While most vision systems currently use silicon-based photo-detectors to capture images, many companies and researchers are currently studying methods that replace these detectors with organic compounds.
|Fujifilm and Panasonic have collaborated on the design of a CMOS image sensor that uses an organic photoelectric conversion layer of 0.5 microns,|
To build these imagers, two different approaches are being pursued. The first replaces the conventional silicon photo-detector with a light sensitive organic compound. A conventional silicon-based read out circuit is then used to transfer data from the imager. In the second approach, the conventional silicon-based light sensitive photo-detector is replaced with a light-sensitive organic compound and the read-out electronics are fabricated on a plastic organic thin-film transistor backplane.
Taking the first approach, researchers at the Prof. Paolo Lugli and Dr. Daniela Baierl from Technical University of Munich (TUM, Munich, Germany;www.tum.de) have developed an image sensor based on a photosensitive polymer layer sprayed on top on the silicon ROIC (http://bit.ly/18GFdUo). By using different chemical compounds different parts of the spectrum can be imaged. While some polymers are ideal for the detection of visible light, other organic compounds are sensitive to light in the near-infrared region.
Taking this same approach, Fujifilm (Tokyo, Japan;www.fujifilm.com) and Panasonic (Osaka, Japan; www.panasonic.com) have collaborated on the design of a CMOS image sensor that uses an organic photoelectric conversion layer of 0.5 microns. This results in an imager with 88dB dynamic range and an increased light incident angle (http://bit.ly/1cGoAg2).
To build flexible organic image sensors two different European development teams have developed fully organic photo-detectors by depositing organic printed photo-detectors onto a plastic organic thin film transistor backplanes. Applications for such devices could include their use in digital X-ray imaging where the organic image sensors would replace amorphous silicon. For such applications, a flexible image sensor could, for example, replace the ridged flat panel sensors currently used in intraoral radiography.

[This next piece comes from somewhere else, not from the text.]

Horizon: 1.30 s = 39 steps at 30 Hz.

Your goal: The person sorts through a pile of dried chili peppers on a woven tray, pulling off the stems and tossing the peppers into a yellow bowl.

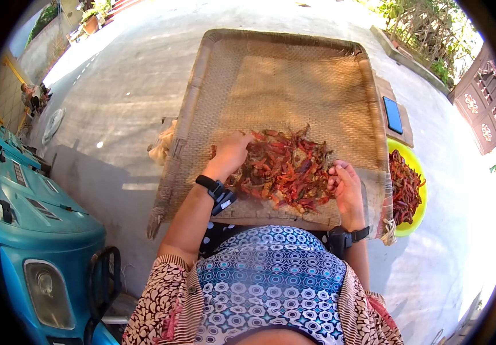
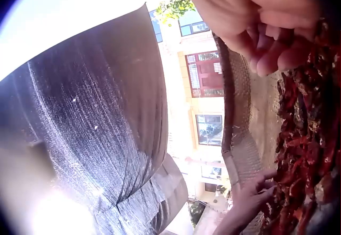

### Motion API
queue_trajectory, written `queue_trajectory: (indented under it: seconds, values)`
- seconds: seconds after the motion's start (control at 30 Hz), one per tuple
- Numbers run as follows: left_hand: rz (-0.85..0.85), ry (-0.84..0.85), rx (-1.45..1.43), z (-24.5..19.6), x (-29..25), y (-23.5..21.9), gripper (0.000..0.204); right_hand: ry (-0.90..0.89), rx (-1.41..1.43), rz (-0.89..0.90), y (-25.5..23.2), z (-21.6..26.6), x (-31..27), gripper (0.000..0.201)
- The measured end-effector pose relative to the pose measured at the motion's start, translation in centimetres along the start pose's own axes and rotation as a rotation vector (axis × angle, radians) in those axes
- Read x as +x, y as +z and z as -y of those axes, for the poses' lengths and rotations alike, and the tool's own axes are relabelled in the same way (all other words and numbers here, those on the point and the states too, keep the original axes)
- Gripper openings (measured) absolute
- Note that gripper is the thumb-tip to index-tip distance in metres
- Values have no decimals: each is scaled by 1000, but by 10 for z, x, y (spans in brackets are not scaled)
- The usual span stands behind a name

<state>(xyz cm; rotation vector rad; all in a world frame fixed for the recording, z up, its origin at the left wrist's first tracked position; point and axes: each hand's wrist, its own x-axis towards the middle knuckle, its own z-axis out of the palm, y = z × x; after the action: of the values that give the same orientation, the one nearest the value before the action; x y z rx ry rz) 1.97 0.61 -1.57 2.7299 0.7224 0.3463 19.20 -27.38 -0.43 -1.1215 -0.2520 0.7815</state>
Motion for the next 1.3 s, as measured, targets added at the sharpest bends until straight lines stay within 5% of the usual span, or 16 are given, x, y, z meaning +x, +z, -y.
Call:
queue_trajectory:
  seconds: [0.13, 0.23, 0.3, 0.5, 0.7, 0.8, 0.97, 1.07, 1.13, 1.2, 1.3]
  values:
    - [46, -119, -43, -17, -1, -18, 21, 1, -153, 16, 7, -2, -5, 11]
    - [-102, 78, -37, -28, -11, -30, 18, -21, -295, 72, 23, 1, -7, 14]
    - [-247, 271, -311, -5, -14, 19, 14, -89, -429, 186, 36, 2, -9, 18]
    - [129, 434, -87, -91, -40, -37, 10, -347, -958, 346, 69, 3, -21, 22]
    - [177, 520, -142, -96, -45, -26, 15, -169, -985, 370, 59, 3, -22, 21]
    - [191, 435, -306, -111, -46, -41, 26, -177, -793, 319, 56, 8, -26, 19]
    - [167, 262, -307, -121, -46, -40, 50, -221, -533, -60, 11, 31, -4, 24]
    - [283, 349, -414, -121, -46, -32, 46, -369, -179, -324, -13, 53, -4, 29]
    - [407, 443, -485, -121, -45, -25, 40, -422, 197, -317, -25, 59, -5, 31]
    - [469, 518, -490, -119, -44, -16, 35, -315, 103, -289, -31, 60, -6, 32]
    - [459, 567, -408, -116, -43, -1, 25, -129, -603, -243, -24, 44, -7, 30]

Imagers based on this technology were first demonstrated by a collaborative team from IMEC (Leuven, Belgium; www2.imec.be) and the Holst Centre (Eindhoven, The Netherlands;www.holstcentre.com) at last year's 2013 International Image Sensor Workshop (IISW) in Utah, USA and by a team from ISORG (Grenoble, France; www.isorg.fr) and Plastic Logic (Cambridge, England; www.plasticlogic.com) at the LOPE-C 2013 printed electronics conference in Munich, Germany.
|ISORG and Plastic Logic's image sensor is based on the deposition of organic printed photo detectors, pioneered by ISORG, onto a plastic organic thin-film transistor backplane developed by Plastic Logic.|
In collaboration with Phillips Research, the organic imager developed by IMEC and the Holst Centre is targeted at x-ray imaging applications where light weight, large area organic semiconductors on flexible foils can be deployed. With an array size of 32 x 32 pixels and a pixel pitch of 200 microns, the IMEC organic photodiode layer is semi-transparent to visible radiation.
According to Dr. Pawel Malinowski, Researcher in Organic Electronics at IMEC, the device is expected to be more resistant to radiation than inorganic photodiodes due to its lower capture cross-section and low thickness of the active layer. Currently, Malinowski is working on the next generation organic imagers that will use an Indium gallium zinc oxide (IGZO)-based backplane technology to offer better performance than organic or amorphous silicon transistors. This will also allow an increased array size and smaller pixel pitch.
Like IMEC and the Holst Center, ISORG and Plastic Logic have collaborated in the development of an image sensor based on the deposition of organic printed photo detectors, pioneered by ISORG, onto a plastic organic thin-film transistor backplane developed by Plastic Logic. The flexible sensor features a 4 x 4 cm active area, a 94 x 95 pixel array with a 375 micron pitch. The backplane design, production process and materials were optimized for the application by Plastic Logic resulting in a flexible, transmissive backplane.